Visualize a hierarchical structure of the topics.

A ward linkage function is used to perform the hierarchical clustering based on the cosine distance matrix between topic embeddings (either c-TF-IDF or the embeddings from the embedding model).

Parameters:

Name Type Description Default
topic_model

A fitted BERTopic instance.

required
orientation str

The orientation of the figure. Either 'left' or 'bottom'

'left'
topics List[int]

A selection of topics to visualize

None
top_n_topics int

Only select the top n most frequent topics

None
use_ctfidf bool

Whether to calculate distances between topics based on c-TF-IDF embeddings. If False, the embeddings from the embedding model are used.

True
custom_labels Union[bool, str]

If bool, whether to use custom topic labels that were defined using topic_model.set_topic_labels. If str, it uses labels from other aspects, e.g., "Aspect1". NOTE: Custom labels are only generated for the original un-merged topics.

False
title str

Title of the plot.

'<b>Hierarchical Clustering</b>'
width int

The width of the figure. Only works if orientation is set to 'left'

1000
height int

The height of the figure. Only works if orientation is set to 'bottom'

600
hierarchical_topics DataFrame

A dataframe that contains a hierarchy of topics represented by their parents and their children. NOTE: The hierarchical topic names are only visualized if both topics and top_n_topics are not set.

None
linkage_function Callable[[scipy.sparse._csr.csr_matrix], numpy.ndarray]

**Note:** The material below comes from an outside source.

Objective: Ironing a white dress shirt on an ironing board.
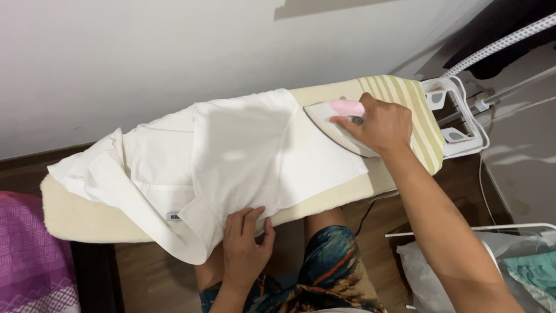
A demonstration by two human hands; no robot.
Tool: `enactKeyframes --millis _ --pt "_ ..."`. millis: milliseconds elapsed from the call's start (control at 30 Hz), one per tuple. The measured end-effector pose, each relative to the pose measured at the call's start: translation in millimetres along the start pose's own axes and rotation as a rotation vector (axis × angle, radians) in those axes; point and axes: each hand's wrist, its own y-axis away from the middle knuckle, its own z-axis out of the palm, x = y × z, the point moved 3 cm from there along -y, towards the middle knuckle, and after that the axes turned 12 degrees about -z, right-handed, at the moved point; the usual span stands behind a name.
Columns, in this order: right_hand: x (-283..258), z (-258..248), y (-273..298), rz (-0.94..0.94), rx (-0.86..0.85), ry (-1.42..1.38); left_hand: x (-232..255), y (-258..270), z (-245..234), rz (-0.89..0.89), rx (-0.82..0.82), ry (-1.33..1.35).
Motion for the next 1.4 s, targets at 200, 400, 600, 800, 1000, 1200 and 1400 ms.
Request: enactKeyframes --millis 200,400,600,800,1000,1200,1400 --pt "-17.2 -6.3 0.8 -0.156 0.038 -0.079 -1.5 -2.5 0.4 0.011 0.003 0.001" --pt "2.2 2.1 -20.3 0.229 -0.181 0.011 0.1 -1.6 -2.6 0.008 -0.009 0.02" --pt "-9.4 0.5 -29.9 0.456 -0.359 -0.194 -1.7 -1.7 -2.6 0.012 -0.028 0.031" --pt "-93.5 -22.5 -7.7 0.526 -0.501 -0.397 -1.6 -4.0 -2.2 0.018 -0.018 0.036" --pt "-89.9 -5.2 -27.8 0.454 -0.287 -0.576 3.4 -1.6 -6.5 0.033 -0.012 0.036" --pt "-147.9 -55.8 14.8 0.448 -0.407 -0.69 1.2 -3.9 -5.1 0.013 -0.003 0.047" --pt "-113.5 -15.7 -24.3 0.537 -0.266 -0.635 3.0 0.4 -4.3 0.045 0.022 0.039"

The linkage function to use. Default is: lambda x: sch.linkage(x, 'ward', optimal_ordering=True) NOTE: Make sure to use the same linkage_function as used in topic_model.hierarchical_topics.

None
distance_function Callable[[scipy.sparse._csr.csr_matrix], scipy.sparse._csr.csr_matrix]

The distance function to use on the c-TF-IDF matrix. Default is: lambda x: 1 - cosine_similarity(x). You can pass any function that returns either a square matrix of shape (n_samples, n_samples) with zeros on the diagonal and non-negative values or condensed distance matrix of shape (n_samples * (n_samples - 1) / 2,) containing the upper triangular of the distance matrix. NOTE: Make sure to use the same distance_function as used in topic_model.hierarchical_topics.

None
color_threshold int

Value at which the separation of clusters will be made which will result in different colors for different clusters. A higher value will typically lead in less colored clusters.

1

Returns:

Type Description
fig

A plotly figure

Examples:

To visualize the hierarchical structure of topics simply run:

topic_model.visualize_hierarchy()

If you also want the labels visualized of hierarchical topics, run the following:

# Extract hierarchical topics and their representations
hierarchical_topics = topic_model.hierarchical_topics(docs)

# Visualize these representations
topic_model.visualize_hierarchy(hierarchical_topics=hierarchical_topics)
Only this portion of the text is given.